It is one the oldest mathematical problems in the world. Several centuries ago, the twin primes conjecture was formulated. As its name indicates, this hypothesis, which many science historians have attributed to the Greek mathematician Euclid, deals with prime numbers, those divisible only by themselves and by one (2, 3, 5, 7, 11, etc.). Under this assumption, there exists an infinite number of pairs of prime numbers whose difference is two, called twin primes (e.g., 3 and 5), but nobody has been able to confirm this so far.
In April 2013, the University of New Hampshire mathematician Yitang Zhang presented a “weak version” of this conjecture by showing that you will never stop finding pairs of primes separated by at most 70 million.
Soon after, James Maynard, a postdoctoral student at Université de Montréal's Centre for Mathematical Research went even further, reducing the gap to 600. This represents a huge step forward in the quest to establish the twin primes conjecture and revives a long-standing question that has not progressed in years.
A simpler approach
How did this young 26-year-old mathematician, newly graduated from the University of Oxford, get there? Through his thesis work, he found a way to improve and simplify Zhang's method, replacing a tool that estimates the probability that a number is prime. “Yitang Zhang and I started from the same point, but we took completely different paths. The method I use is much simpler.” So much so that his research director, Andrew Granville, says “it could be taught in a graduate course.”
Since then, hundreds of researchers have been working to reduce the gap to two and thus confirm the validity of the famous conjecture. Many submit their research results on the online collaborative platform Polymath. In a discipline where researchers are accustomed to working alone, it is a rather unique way of working. This is confirmed by Maynard: “It is quite unusual for me since I'm used to working alone. But it's really worthwhile to work within a community.” Today, the gap continues to decrease through this collaborative effort.
But what is the usefulness of learning more about prime numbers? The common mortal may not know it, but these numbers occupy an important place in our daily lives. Cryptography, among other disciplines, uses them to ensure data security and protection. Maynard takes the example of Internet shopping: “When you buy something online, you enter your credit card number on your computer, but there is a risk of piracy. Prime numbers protect our data. All online banking security is based on prime numbers.”

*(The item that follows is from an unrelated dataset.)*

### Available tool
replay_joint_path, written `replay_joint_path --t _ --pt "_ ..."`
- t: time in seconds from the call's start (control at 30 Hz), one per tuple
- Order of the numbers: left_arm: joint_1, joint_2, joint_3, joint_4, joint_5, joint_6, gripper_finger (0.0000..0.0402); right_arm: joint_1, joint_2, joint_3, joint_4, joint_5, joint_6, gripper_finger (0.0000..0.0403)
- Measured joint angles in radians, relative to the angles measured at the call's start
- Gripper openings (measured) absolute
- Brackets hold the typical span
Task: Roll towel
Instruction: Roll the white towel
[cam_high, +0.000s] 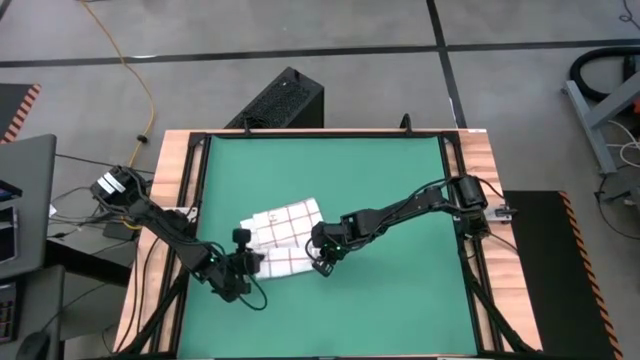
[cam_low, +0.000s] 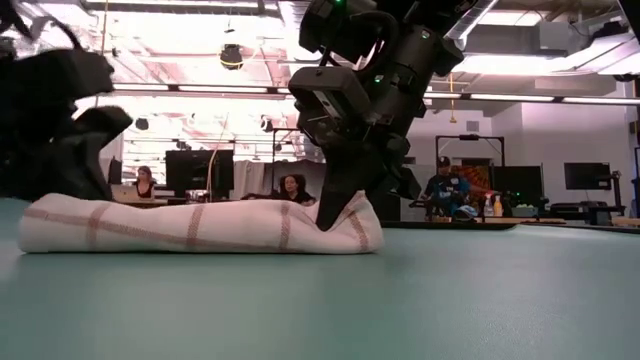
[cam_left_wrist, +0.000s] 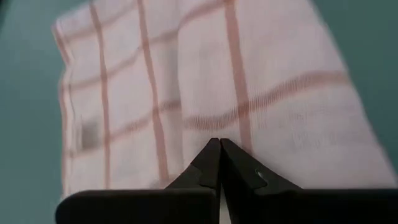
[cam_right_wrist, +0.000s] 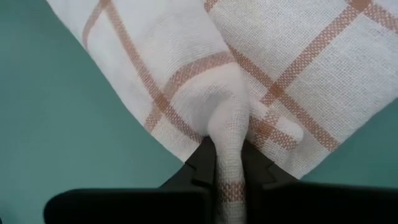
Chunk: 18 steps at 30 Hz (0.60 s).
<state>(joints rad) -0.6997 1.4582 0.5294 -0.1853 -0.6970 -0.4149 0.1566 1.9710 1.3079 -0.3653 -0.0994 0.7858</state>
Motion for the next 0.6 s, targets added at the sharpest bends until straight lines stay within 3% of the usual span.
replay_joint_path --t 0.13,0.3,0.6 --pt "-0.007 0.0 -0.044 0.014 0.001 -0.073 0.0 0.001 0.0 0.0 0.005 0.001 -0.041 0.0056" --pt "-0.008 0.0 -0.057 0.049 0.018 -0.06 0.0 0.002 -0.005 -0.002 0.051 0.073 -0.142 0.0059" --pt "-0.008 0.0 -0.057 0.042 0.033 -0.054 0.0 0.001 -0.015 0.011 0.056 0.092 -0.271 0.0061"
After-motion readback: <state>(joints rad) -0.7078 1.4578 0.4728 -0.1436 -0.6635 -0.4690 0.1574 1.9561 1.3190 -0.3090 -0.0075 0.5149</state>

Furthermore, expanding our knowledge about prime numbers will allow us to solve complex problems in other disciplines such as engineering and chemistry.

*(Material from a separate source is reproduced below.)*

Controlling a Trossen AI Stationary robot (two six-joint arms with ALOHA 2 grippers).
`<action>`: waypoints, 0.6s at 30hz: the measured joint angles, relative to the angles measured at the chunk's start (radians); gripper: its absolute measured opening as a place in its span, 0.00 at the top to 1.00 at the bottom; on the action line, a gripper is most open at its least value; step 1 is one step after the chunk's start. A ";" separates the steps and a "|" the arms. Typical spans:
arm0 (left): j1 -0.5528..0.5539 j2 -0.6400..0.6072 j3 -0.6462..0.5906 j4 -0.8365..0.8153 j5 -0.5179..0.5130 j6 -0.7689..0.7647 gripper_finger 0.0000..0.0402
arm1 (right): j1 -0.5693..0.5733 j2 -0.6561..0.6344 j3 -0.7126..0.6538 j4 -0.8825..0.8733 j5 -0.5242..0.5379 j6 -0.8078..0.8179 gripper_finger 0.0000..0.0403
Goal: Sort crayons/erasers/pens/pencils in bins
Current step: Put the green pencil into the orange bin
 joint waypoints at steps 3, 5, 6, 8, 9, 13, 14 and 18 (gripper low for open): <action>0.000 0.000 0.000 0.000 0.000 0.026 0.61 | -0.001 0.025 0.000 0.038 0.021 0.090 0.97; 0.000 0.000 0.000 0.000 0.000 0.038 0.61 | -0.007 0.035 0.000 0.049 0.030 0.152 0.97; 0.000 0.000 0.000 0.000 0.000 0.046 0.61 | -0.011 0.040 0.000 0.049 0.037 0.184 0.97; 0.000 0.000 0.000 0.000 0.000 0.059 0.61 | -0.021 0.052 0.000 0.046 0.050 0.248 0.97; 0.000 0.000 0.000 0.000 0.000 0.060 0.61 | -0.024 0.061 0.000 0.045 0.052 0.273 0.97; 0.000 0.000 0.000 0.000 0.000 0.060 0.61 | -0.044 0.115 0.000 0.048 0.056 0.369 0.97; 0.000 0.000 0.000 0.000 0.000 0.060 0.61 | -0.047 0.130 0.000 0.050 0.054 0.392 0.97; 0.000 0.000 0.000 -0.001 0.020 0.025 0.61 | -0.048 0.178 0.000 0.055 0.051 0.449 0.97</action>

An end to the puzzle close at hand?
Will the validity of the twin primes conjecture one day be demonstrated using the “Maynard method”? “I would love that, but I don't think so. There are great difficulties in solving this problem. With my method, we should be able to achieve a gap of six, but it will take another approach to achieve two. I am convinced the hypothesis is true; there are good reasons to think so.”
In any case, the mathematical approach proposed by Maynard has received much attention. It will soon be published in a scientific journal, and the reactions by researchers in mathematics have been positive. The young mathematician has received many messages of congratulations and encouragement from his peers. Indeed, his method will be useful in solving other mathematical problems.
Andrew Granville believes that James Maynard's result is a “great step forward in our understanding of prime numbers, which we would have thought impossible only a year ago.”
And this math whiz from an early age has no intention of stopping there. A lover of puzzles and games of logical reasoning, James Maynard knows that prime numbers still hold many mysteries to explore.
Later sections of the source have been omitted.